Während sie in der Eingangshalle sinnlos auf und ab ging, fragte sie sich, wann ihr Vater und Simon wieder zurückkommen würden. Simon war ihr Zwillingsbruder, was ihnen allerdings keiner so recht zu glauben schien, da er einfach das genaue Gegenteil von Zeréna war. Er hatte braune Haare und war ziemlich dünn, sah aber trotzdem irgendwie gut aus. Zumindest wenn man auf intelligent aussehende Jungs mit Brille stand.

Für sein Alter war er ziemlich weit, er hatte zwei Klassen übersprungen und war, im Gegensatz zu Zeréna, schon mit der Schule fertig. Er besuchte ein College für Hochbegabte, er erzählte jedoch nie wirklich, was man da so machte.
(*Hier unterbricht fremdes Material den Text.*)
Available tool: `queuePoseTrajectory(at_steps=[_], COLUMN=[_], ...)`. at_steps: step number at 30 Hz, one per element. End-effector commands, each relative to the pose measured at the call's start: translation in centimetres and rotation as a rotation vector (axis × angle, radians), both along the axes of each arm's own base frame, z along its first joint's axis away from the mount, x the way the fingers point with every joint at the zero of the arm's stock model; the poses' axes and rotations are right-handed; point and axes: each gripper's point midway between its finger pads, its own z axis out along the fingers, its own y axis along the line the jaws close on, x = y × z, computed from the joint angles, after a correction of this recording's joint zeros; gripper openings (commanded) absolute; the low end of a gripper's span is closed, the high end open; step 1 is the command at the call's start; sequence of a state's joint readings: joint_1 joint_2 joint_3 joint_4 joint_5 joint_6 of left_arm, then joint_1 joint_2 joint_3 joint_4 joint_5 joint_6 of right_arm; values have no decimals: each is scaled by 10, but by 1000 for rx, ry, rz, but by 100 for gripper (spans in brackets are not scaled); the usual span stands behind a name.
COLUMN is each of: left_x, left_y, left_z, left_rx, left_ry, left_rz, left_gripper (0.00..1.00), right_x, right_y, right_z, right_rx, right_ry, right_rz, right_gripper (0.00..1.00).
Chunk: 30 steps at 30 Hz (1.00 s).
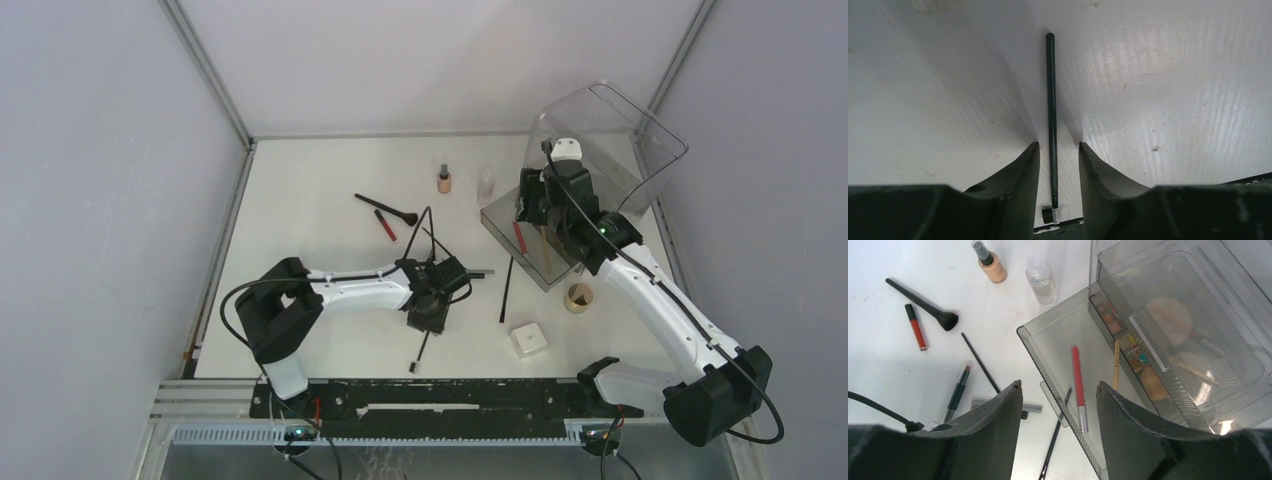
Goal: Organize the makeup
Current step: Pick up the makeup brush from the center of the board.
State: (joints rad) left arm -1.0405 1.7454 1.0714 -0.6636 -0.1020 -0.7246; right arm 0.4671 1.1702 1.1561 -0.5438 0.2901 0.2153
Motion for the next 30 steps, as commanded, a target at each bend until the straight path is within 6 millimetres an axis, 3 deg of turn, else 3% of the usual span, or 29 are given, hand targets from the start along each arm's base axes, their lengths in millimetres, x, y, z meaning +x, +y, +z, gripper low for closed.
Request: queuePoseTrajectory(at_steps=[1, 4, 6, 9, 13, 16, 24, 30], left_x=[1, 0, 0, 2, 11, 26, 49, 64], left_y=[5, 7, 9, 13, 14, 12, -15, -17], left_z=[-7, -14, -20, -25, -21, 2, 102, 151], left_rx=[16, 23, 30, 35, 40, 35, -251, -422], left_ry=[-11, -2, 4, 15, -24, -99, -244, -311], left_rz=[27, 32, 38, 51, 52, 53, 45, 51], left_gripper=[37, 33, 21, 16, 1, 0, 0, 0], right_x=[0, -1, 0, -1, -1, -1, -9, -18], right_y=[1, -1, -2, -1, -2, -2, 1, 45], right_z=[15, 14, 15, 15, 15, 17, 34, 35], right_rx=[40, 37, 40, 40, 37, 39, 114, 328], right_ry=[-50, -49, -52, -51, -56, -62, -98, -45], right_rz=[-15, -23, -27, -26, -29, -24, 11, 131], right_gripper=[63, 63, 63, 63, 63, 63, 64, 64])
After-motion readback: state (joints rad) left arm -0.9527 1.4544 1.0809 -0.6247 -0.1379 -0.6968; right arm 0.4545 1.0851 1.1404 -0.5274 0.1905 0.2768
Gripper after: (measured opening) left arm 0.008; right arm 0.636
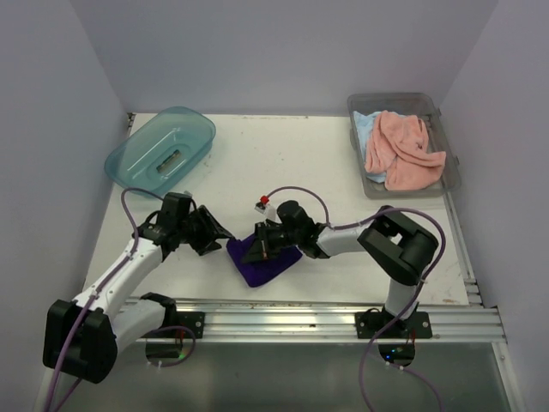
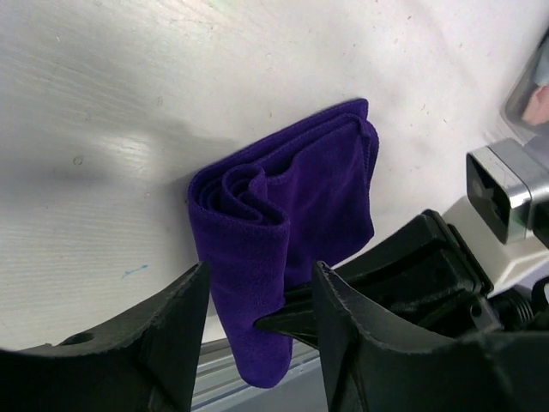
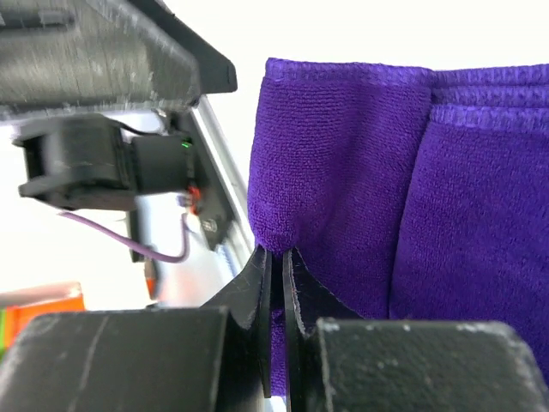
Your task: Roll the towels
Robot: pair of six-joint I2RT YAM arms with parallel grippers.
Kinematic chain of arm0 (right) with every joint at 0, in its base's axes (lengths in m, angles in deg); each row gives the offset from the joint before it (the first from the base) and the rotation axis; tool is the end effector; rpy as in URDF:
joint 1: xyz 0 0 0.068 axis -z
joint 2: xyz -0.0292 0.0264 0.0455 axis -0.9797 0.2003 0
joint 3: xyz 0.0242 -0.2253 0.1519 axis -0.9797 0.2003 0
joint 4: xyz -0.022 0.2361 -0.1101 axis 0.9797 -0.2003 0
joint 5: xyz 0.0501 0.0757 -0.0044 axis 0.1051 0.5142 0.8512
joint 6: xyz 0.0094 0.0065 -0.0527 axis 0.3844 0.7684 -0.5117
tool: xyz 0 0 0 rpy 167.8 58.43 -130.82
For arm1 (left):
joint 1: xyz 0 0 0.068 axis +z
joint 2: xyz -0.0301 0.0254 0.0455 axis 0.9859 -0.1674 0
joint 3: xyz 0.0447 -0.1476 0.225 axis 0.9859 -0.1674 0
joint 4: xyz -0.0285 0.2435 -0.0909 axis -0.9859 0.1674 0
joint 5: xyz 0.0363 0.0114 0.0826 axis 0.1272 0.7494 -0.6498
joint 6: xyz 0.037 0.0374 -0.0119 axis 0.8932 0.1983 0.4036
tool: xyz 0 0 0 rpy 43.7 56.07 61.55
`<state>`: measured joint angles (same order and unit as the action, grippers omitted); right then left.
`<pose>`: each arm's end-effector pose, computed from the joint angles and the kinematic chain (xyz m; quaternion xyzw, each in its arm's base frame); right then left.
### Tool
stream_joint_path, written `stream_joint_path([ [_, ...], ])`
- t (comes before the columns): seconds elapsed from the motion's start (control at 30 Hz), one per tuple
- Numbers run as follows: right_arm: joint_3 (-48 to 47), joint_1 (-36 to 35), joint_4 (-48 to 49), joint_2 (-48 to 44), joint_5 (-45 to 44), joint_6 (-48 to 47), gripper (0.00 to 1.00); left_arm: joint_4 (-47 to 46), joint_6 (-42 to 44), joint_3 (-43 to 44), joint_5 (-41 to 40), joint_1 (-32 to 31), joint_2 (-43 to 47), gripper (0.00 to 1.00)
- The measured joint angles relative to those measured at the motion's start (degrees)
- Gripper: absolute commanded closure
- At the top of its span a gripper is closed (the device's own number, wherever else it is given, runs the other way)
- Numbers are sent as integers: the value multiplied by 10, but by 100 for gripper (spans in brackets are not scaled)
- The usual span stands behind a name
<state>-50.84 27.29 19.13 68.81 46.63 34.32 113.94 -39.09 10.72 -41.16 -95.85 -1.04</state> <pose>0.2071 0.2886 0.1423 -0.1558 0.8287 0.5264 0.1089 0.1859 -0.0620 0.2026 -0.3078 0.8924 -0.2917 0.1543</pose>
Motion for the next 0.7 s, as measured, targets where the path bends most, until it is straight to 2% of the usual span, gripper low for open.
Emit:
stream_joint_path([
  [0.2,12,29,100,49,63,70,100,-17,13,-4,25,-3,10,64],
  [0.4,29,50,205,99,106,140,100,-46,15,-4,40,-47,-9,71],
  [0.7,33,60,237,102,115,160,100,-109,15,-4,42,-63,-96,73],
])
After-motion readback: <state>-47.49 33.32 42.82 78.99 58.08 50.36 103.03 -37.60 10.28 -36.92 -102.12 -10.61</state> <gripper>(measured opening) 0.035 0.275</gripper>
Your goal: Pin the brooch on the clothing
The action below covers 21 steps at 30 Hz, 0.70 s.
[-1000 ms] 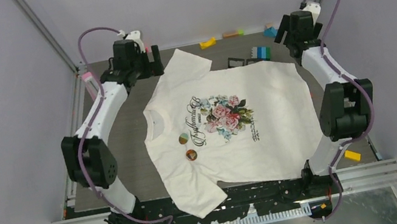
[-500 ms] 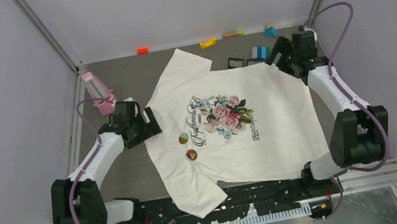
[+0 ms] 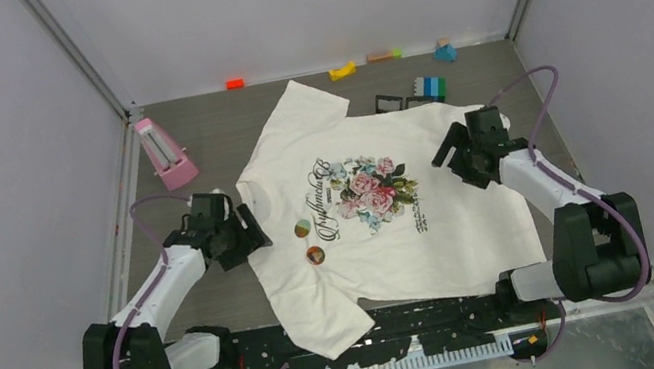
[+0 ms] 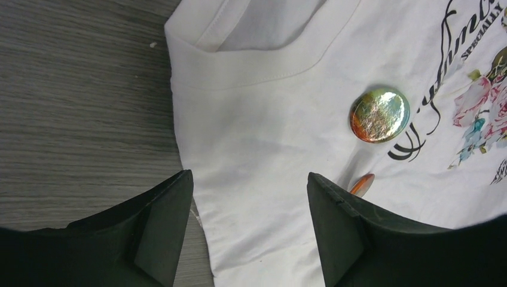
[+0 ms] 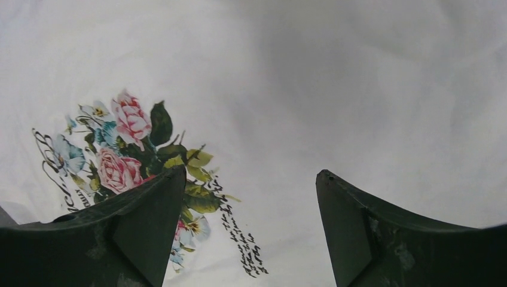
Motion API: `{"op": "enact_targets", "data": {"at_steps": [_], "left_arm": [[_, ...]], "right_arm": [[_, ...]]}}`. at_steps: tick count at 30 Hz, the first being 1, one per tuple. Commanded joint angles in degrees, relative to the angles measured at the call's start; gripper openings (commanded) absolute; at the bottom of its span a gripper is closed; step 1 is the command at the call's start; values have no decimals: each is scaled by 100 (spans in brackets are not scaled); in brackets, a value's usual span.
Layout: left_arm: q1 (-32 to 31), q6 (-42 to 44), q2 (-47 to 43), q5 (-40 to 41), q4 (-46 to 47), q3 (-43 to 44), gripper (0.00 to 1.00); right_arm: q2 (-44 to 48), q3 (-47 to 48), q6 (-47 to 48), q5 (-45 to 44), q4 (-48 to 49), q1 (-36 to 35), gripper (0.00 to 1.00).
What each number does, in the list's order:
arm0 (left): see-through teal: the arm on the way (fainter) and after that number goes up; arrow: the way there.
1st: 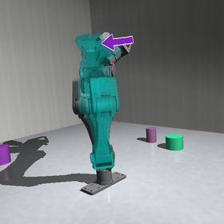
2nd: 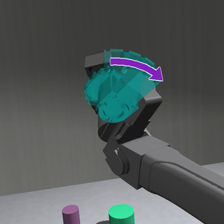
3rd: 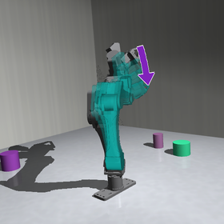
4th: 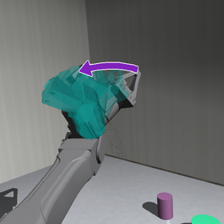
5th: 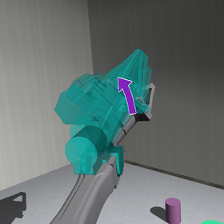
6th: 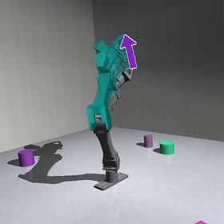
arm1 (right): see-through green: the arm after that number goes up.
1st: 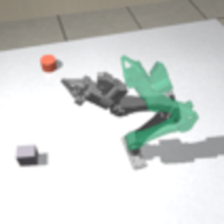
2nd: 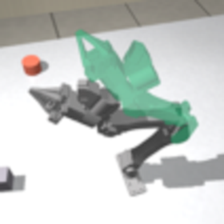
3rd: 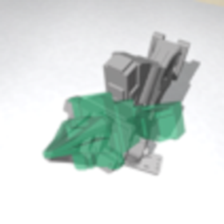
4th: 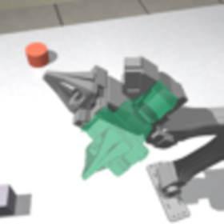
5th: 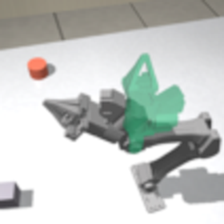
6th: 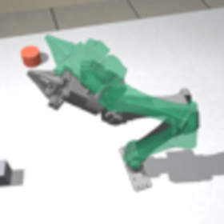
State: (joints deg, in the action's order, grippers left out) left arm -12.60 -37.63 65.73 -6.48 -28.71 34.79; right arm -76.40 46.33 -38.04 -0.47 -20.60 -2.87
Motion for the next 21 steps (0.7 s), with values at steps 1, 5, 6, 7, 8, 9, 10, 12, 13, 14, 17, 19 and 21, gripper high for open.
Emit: {"op": "enact_targets", "data": {"at_steps": [1, 5, 6, 7, 8, 9, 10, 12, 13, 14, 17, 19, 21], "left_arm": [[-56, -56, 137, -362, -66, -36, 70], [-92, -44, 238, -378, -262, -65, 67], [-101, -43, 246, -340, -327, -65, 68], [-102, -43, 260, -334, -384, -72, 68], [-104, -36, 284, -333, -457, -57, 69], [-109, -34, 317, -314, -527, -52, 69], [-115, -27, 352, -280, -595, -46, 69], [-155, -9, 387, -155, -740, -26, 69], [-174, -12, 381, -73, -782, -29, 69], [-187, -27, 383, -25, -795, -48, 68], [-205, -113, 461, -143, -618, -130, 62], [-244, -147, 565, -167, -556, -151, 59], [-260, -133, 657, -124, -490, -194, 55]], "right_arm": [[225, -460, -390, -35, 337, -6, 85], [-70, -583, -496, -32, 408, -7, 85], [-198, -581, -518, -32, 401, -9, 84], [-260, -581, -537, -94, 396, -11, 83], [-353, -601, -586, -164, 385, -7, 83], [-382, -635, -606, -261, 423, -4, 83], [-408, -722, -653, -346, 512, 2, 83], [-422, -824, -741, -392, 633, 1, 83], [-420, -847, -771, -401, 656, -5, 83], [-424, -894, -822, -403, 712, -3, 83], [-483, -934, -901, -417, 802, -7, 83], [-545, -922, -924, -441, 802, -6, 83], [-604, -901, -932, -458, 795, -7, 83]]}}
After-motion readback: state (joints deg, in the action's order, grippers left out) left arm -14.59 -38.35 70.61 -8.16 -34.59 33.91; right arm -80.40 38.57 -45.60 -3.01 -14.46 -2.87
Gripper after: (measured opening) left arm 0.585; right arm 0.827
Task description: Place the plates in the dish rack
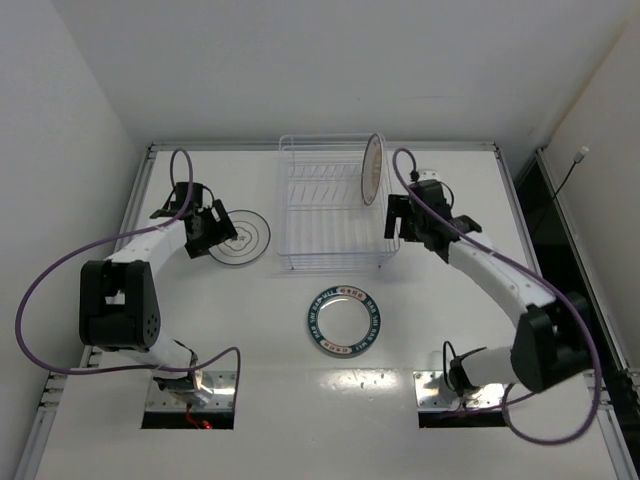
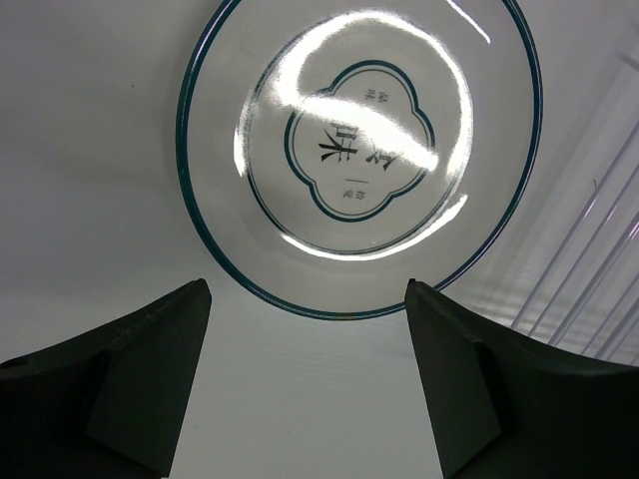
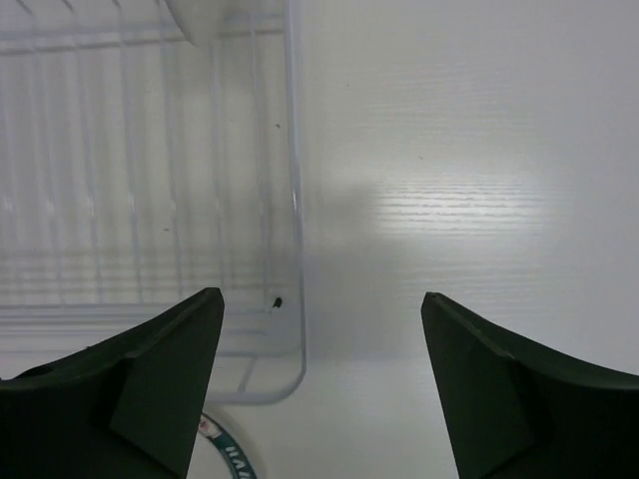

Seine Brille und seine so gar nicht jugendliche Art ließen ihn viel älter und reifer wirken, er konzentrierte sich auf sein Studium, hatte dennoch aber immer ein Ohr für seine Mitmenschen und sorgte sich immer um alle.

Er schien es auch gar nicht zu bemerken, dass die Hälfte der Mädchen, die Zeréna aus seinem Umfeld kannte, ihm total verfallen waren. Das war ihm dann immer doch ein wenig peinlich, wenn Zeréna ihn darauf ansprach.

Sie dachte sich oft, dass ihr Bruder außergewöhnlich war. Niemand studierte mit 17 schon, niemand konnte so gelassen mit allem umgehen wie er und vor allem könnte niemand tausende Mädchen um sich scharen und es nicht mal bemerken. Das lag wohl einfach an seiner viel zu aufrichtigen und erwachsenen Art.

Und dann ihr Vater. Sie hatte schon immer eine bessere Bindung zu ihrem Vater als zu ihrer Mutter gehabt. William Evans ließ seiner Tochter vieles durchgehen, was ihrer Mutter nicht mal im Traum gefallen würde. Zerénas Meinung nach lag das daran, dass ihre Mutter sich noch nicht so ganz von ihr lösen wollte. Sie hatte ihren Sohn schon so früh an das erwachsen sein verloren.

Während sie weiter über Simon und ihren Vater nachdachte, ging sie ins Bad, um sich die Zähne zu putzen. Dann fiel ihr plötzlich wieder etwas ein.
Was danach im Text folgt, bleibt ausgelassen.